C-di-GMP激活效应蛋白YcgR调控细菌鞭毛运动的结构基础和分子机制研究

Bacterial biofilm (BBF) is the sessile state in bacterial lifestyle and have been reported to experience in increased tolerance to the severe environment, antibiotic challenge and immune phagocytosis. About 80% chronic microbial infection and many problems in industrial processes are due to the biofilms. Therefore, it is very critical to explore the mechanisms of bacterial biofilm formation and dispersal for preventing the problems. C-di-GMP, as one of the most common and important bacterial second messengers, can control the motile-sessile transition. The increased concentrations of c-di-GMP promote surface attachment and the formation of biofilms. In the initial attachment process, the PilZ domain-containing protein YcgR in Escherichia coli and its homologs in Salmonella enterica have been shown to bind to c-di-GMP to inhibit the flagellar motility with interacting with flagellar motor proteins directly. But there remains controversy about the target proteins which the c-di-GMP bound to YcgR interacts with, and the molecular mechanisms of how the binding of YcgR to c-di-GMP can regulate the flagellar motility are poorly understood. To data, we have solved the crystal structure of the complex of YcgR-c-di-GMP and the stator protein MotA have been determined as the target protein in vitro. On this basis, the complex between YcgR-c-di-GMP and MotA would be constructed and the atomic structure would be determined. The interaction details from the structure combined with the investigations of the interaction between YcgR-c-di-GMP and MotA in vivo and vitro would illustrate the molecular mechanisms of YcgR binding to c-di-GMP interferes with the cell motility in the beginning of biofilm formation. The new method of inhibiting the biofilm formation would be further explored based on this regulation mechanisms.

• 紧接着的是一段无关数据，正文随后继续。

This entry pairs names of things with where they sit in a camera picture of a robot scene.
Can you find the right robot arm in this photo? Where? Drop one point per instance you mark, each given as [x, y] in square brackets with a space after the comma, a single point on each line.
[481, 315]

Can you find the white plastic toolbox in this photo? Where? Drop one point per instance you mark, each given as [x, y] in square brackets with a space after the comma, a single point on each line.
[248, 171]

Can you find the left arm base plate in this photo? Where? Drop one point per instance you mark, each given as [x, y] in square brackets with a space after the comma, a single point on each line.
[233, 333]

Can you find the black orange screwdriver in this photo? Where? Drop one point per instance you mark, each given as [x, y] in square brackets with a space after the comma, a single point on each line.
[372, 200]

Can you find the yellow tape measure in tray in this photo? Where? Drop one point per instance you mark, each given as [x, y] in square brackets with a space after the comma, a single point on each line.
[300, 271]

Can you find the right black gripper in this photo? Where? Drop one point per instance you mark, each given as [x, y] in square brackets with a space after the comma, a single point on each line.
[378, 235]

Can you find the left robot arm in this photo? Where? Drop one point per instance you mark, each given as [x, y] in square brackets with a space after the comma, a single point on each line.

细菌生物被膜作为细菌的固着生存形态使可其对环境、抗生素、免疫吞噬等产生极强的耐受性，引起细菌慢性感染、工业污染等问题。深入研究细菌生物被膜的形成、降解机制对解决生物被膜带来的问题有非常重要的理论指导意义。在生物被膜形成和降解的过程中，细菌最普遍和最重要的第二信使c-di-GMP全程参与。其中，在起始粘附阶段，含有PilZ domain的蛋白YcgR结合c-di-GMP后可通过直接作用于鞭毛马达蛋白来抑制鞭毛运动，使细菌停留在表面上，但具体作用的马达蛋白和分子机制尚不明确。本项目拟在已解析YcgR结合c-di-GMP晶体结构和已确定作用马达蛋白为定子蛋白MotA基础上，构建YcgR-c-di-GMP与MotA的复合物，解析复合物的晶体结构，并结合体内和体外相互作用分析，阐明c-di-GMP激活YcgR后在生物被膜形成早期调控鞭毛运动的分子机制，为利用这一调控来抑制生物被膜的形成提供思路和理论基础。

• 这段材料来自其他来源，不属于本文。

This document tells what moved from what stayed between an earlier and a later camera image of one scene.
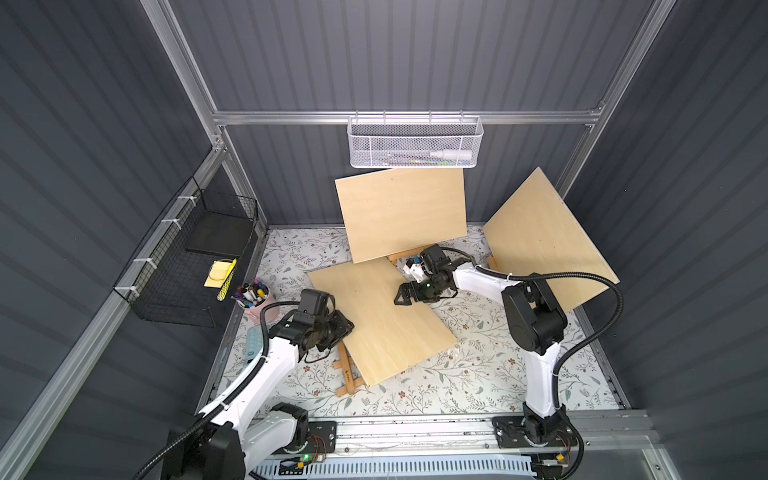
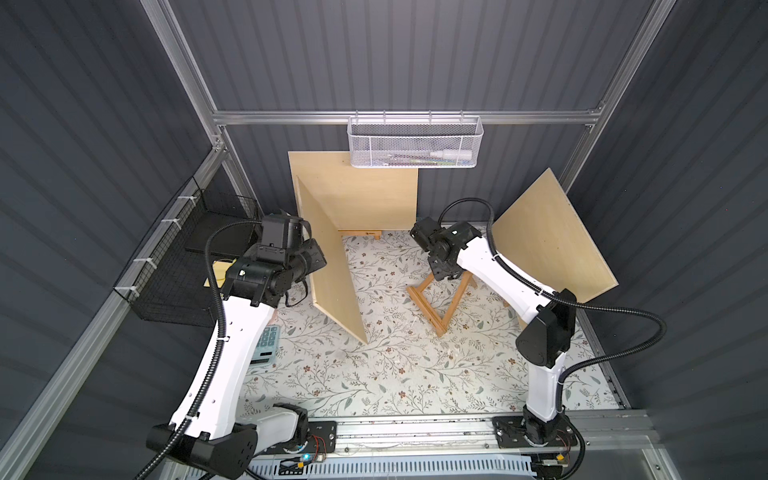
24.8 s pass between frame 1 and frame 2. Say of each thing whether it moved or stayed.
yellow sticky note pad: stayed
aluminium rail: stayed
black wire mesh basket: stayed
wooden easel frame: moved
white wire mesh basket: stayed
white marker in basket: stayed
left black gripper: moved
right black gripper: moved

细菌生物被膜作为细菌的固着生存形态可使其对环境、抗生素、免疫吞噬等产生极强耐受性，造成慢性感染、工业污染等问题。深入研究细菌生物被膜的形成、降解机制对防治生物被膜带来的问题有非常重要的理论指导意义。细菌中特有的第二信使分子c-di-GMP全程调控了细菌“游离”和“固着”的转换。其中在起始粘附阶段，含有PilZ domain的蛋白YcgR结合c-di-GMP后可通过直接作用于鞭毛马达蛋白来抑制鞭毛运动，使细菌停留在表面上，进而促进生物被膜的形成。本项目围绕c-di-GMP激活YcgR作用于鞭毛马达蛋白的分子机制这一科学问题开展研究。我们发现c-di-GMP激活YcgR后可按照1:4的比例稳定的结合在鞭毛定子蛋白MotA上，并利用结构生物学和相关功能实验阐明c-di-GMP的结合使YcgR的构象发生很大改变，使位于PilZ domain上的RxxxR motif和C-末端的α-helix形成MotA的结合区，且YcgR结合在MotA与转子蛋白FliG发生相互作用的区域。但与MotA的结合是不足以完成YcgR对细菌鞭毛运动的调控的，YcgR-N domain极有可能通过与转子蛋白的作用参与了这一调控。基于此，我们提出c-di-GMP的结合使YcgR通过其PilZ domian牢牢结合在定子蛋白MotA与转子蛋白FliG的作用面上，同时通过其YcgR-N domain作用在其他蛋白（FliG最有可能）上，从而实现对细菌鞭毛运动的调控。该机制的阐明可为利用这一调控来防治生物被膜的形成提供思路和理论基础，并为探究PilZ类蛋白结合c-di-GMP后行使不同生物学功能的分子机理提供新的线索。